The SP F is a fine camera. The problem with film cameras is getting one in good working order, new light seals, new mirror bumper, accurate or close shutter speeds. To bad your in Australia, I'm not sure who to recommend. Too bad your not in the US, I could definitely guide you better. I have a perfect working (new light seals, excellent shutter, working light meter) Spotmatic 1000 and 2 lenses (55mm and 200mm) that would fit your budget prior to shipping. I recently thought it was sold but the guy backed out.


----------



## Kramertron2000 (Aug 1, 2018)

Yea, Australia kind of sucks sometimes (but lets not go into that ). There are quite a few spotmatic bodies on ebay from japan that are quite cheap and have at least been checked and have descriptions of the condition and any faults. Lenses on the other hand arent too hard to come by from Australia, but for an old camera like that probably not locally.

One good thing we have here is good consumer protection laws, which means if an item isnt as described (even if its from overseas, but that would be hard to follow up), you are legally entitled to a refund, and sites like ebay, as well as banks, paypal etc. will also do refunds for items that arent as described then they chase up the seller to reimburse them.

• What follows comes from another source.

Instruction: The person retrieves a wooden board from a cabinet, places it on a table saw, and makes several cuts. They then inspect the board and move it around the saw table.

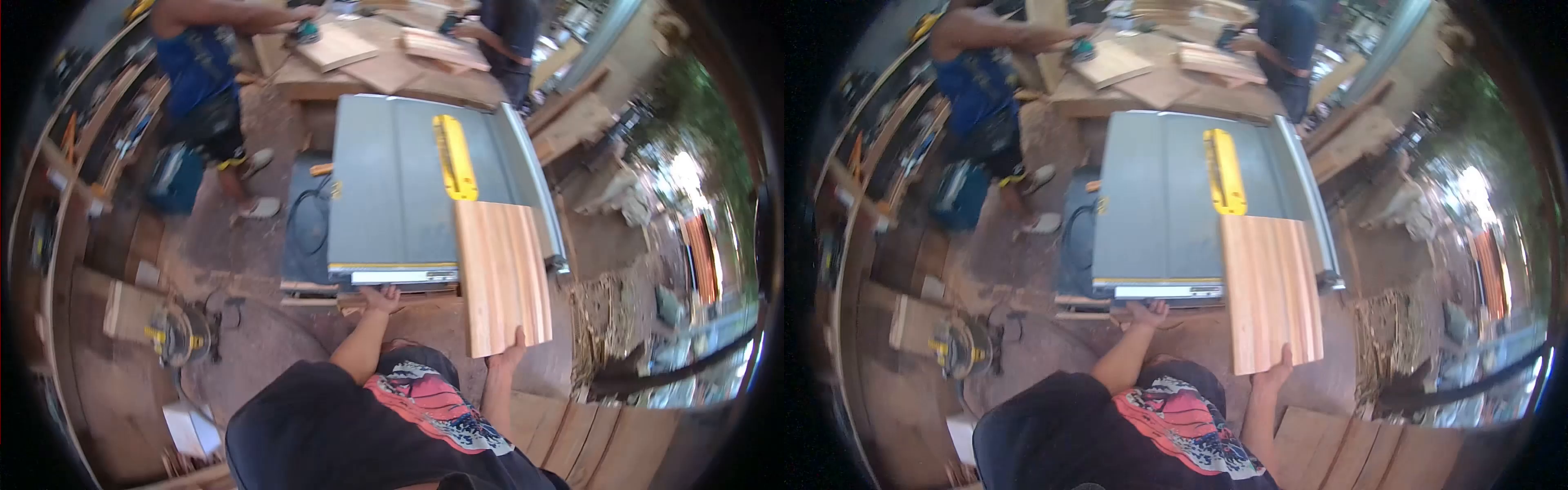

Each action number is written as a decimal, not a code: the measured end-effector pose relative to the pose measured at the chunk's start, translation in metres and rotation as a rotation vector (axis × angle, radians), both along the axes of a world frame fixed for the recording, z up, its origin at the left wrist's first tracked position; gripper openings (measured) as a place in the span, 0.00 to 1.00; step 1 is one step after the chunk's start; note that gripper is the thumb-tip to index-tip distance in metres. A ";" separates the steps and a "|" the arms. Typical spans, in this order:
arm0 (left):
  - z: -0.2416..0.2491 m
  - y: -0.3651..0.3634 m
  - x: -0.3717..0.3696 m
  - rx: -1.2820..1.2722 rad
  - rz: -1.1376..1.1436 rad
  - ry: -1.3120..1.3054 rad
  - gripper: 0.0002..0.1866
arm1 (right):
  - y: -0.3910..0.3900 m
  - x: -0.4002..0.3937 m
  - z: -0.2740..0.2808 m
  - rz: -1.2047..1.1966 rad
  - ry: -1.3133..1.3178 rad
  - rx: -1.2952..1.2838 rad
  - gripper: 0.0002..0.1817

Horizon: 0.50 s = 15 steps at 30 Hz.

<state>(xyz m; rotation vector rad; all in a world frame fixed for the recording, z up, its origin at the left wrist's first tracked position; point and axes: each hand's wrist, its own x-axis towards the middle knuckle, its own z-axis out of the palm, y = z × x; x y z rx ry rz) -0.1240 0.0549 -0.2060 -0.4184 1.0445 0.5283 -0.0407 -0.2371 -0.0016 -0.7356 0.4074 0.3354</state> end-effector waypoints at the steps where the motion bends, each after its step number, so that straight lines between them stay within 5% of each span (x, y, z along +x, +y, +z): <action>1: -0.011 0.002 0.002 -0.042 0.000 -0.018 0.48 | 0.000 0.001 -0.004 0.043 0.011 -0.011 0.31; 10: 0.026 0.000 -0.002 -0.043 -0.034 -0.006 0.45 | -0.007 0.003 -0.003 0.011 0.014 -0.005 0.29; 15: -0.018 0.010 -0.023 0.293 -0.360 -0.063 0.41 | -0.032 -0.001 -0.013 0.002 -0.008 -0.131 0.29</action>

Back on topic though, if I were to go for something like a spotmatic, what would a good general purpose lense be?


----------



## compur (Aug 1, 2018)

SoulfulRecover said:


> I use D lenses on my FM2 and can use my G as well. Granted the G will only shoot wide open as I don't have the ability to change the aperture manually from the outside. Of course I may be miss-understanding what you are referring to



For some years after the introduction of AI lenses in 1977 Nikon bodies were made to be partially  compatible with the older pre-AI lenses. So, some Nikon bodies made after 1977 have a tab on their lens mount that can be flipped up allowing the use of pre-AI lenses (in stop-down metering mode). The FM/FE and some other models made during this period have this feature but Nikon dropped it when they released the FM2/FE2/FA models warning that only AI or later lenses could be used with them.


----------



## Gary A. (Aug 1, 2018)

Kramertron2000 said:


> Yea, Australia kind of sucks sometimes (but lets not go into that ). There are quite a few spotmatic bodies on ebay from japan that are quite cheap and have at least been checked and have descriptions of the condition and any faults. Lenses on the other hand arent too hard to come by from Australia, but for an old camera like that probably not locally.
> 
> One good thing we have here is good consumer protection laws, which means if an item isnt as described (even if its from overseas, but that would be hard to follow up), you are legally entitled to a refund, and sites like ebay, as well as banks, paypal etc. will also do refunds for items that arent as described then they chase up the seller to reimburse them.
> 
> Back on topic though, if I were to go for something like a spotmatic, what would a good general purpose lense be?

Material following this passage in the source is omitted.